The InChIKey is QFGZRYUAYUVYLB-UHFFFAOYSA-N. The full InChI is InChI=1S/C17H16ClN3O2/c18-12-6-2-1-5-11(12)15(22)10-21-14-8-4-3-7-13(14)20-17(21)9-16(19)23/h1-8,15,22H,9-10H2,(H2,19,23).
What are the key properties of 2-[1-[2-(2-chlorophenyl)-2-hydroxyethyl]benzimidazol-2-yl]acetamide?
2-[1-[2-(2-chlorophenyl)-2-hydroxyethyl]benzimidazol-2-yl]acetamide has a molecular weight of 329.79 g/mol, XLogP of 2.45, 5 rotatable bonds, 2 hydrogen bond donors, and 4 hydrogen bond acceptors.

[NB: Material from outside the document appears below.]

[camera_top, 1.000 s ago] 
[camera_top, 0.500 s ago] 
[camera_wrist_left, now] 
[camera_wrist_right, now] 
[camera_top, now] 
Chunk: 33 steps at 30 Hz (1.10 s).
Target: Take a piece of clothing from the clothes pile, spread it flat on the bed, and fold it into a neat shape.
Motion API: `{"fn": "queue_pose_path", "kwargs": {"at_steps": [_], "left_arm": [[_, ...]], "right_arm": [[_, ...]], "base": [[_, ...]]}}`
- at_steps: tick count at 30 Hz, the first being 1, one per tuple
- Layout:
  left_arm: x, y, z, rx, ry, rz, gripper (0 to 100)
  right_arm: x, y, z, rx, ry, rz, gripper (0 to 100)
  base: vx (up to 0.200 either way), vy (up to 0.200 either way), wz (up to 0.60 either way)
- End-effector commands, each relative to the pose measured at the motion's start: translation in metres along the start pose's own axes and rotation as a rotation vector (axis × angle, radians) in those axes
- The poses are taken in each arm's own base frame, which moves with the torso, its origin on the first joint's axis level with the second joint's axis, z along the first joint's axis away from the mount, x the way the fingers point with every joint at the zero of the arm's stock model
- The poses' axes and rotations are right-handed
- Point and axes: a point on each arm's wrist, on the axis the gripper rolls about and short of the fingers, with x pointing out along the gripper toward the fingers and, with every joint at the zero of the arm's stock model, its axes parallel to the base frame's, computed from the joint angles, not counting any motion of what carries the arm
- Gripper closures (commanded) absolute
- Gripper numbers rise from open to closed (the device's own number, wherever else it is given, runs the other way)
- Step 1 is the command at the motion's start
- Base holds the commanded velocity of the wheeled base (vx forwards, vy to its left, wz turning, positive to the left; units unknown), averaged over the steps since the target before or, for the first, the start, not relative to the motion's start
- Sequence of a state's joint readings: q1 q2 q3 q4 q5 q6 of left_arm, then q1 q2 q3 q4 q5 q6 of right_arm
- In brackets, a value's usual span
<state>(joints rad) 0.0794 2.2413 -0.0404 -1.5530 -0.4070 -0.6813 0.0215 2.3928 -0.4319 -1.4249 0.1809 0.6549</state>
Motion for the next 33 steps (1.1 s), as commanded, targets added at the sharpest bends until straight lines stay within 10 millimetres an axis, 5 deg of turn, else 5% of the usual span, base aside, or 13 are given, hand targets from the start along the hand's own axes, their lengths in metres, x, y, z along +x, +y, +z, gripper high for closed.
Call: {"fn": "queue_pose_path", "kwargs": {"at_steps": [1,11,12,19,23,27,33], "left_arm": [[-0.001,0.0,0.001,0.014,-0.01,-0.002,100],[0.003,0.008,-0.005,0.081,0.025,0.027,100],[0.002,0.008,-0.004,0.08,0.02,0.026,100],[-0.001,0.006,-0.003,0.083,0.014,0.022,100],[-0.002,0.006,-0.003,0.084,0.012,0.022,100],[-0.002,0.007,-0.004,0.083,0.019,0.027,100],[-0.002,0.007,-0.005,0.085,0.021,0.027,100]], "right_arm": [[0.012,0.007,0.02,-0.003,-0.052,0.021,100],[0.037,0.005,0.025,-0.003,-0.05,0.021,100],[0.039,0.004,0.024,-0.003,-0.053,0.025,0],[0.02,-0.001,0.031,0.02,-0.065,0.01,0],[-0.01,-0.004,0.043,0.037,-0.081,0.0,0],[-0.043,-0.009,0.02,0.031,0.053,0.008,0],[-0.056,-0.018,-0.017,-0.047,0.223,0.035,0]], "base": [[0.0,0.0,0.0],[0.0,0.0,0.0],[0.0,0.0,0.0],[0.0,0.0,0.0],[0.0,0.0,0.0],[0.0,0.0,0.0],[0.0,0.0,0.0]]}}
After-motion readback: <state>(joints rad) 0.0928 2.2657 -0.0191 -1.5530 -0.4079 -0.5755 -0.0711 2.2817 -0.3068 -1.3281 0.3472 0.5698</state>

Where does this data come from?
All data for 2-[1-[2-(2-chlorophenyl)-2-hydroxyethyl]benzimidazol-2-yl]acetamide is sourced from PubChem (CID 110897801), the world's largest open chemistry database maintained by the National Library of Medicine (NIH).